Your answer should be a single number: how many lines in the data below hold the string "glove".

START Collected data

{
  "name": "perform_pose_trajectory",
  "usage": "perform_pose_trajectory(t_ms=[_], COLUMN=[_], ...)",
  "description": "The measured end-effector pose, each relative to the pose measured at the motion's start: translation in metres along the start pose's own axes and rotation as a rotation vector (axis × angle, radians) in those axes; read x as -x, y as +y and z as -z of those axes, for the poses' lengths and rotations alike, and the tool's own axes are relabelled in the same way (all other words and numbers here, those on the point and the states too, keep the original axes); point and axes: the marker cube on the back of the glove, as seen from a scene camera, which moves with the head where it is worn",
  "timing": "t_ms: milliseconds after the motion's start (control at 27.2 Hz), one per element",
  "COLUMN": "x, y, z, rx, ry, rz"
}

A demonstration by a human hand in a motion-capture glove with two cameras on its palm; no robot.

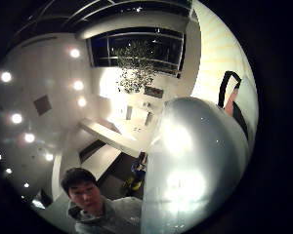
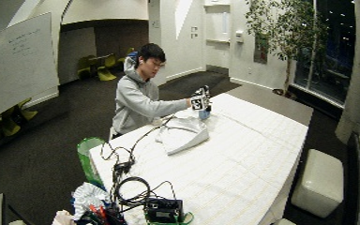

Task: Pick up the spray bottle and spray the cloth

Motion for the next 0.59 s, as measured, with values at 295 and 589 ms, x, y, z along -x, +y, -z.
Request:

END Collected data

Written reply: 2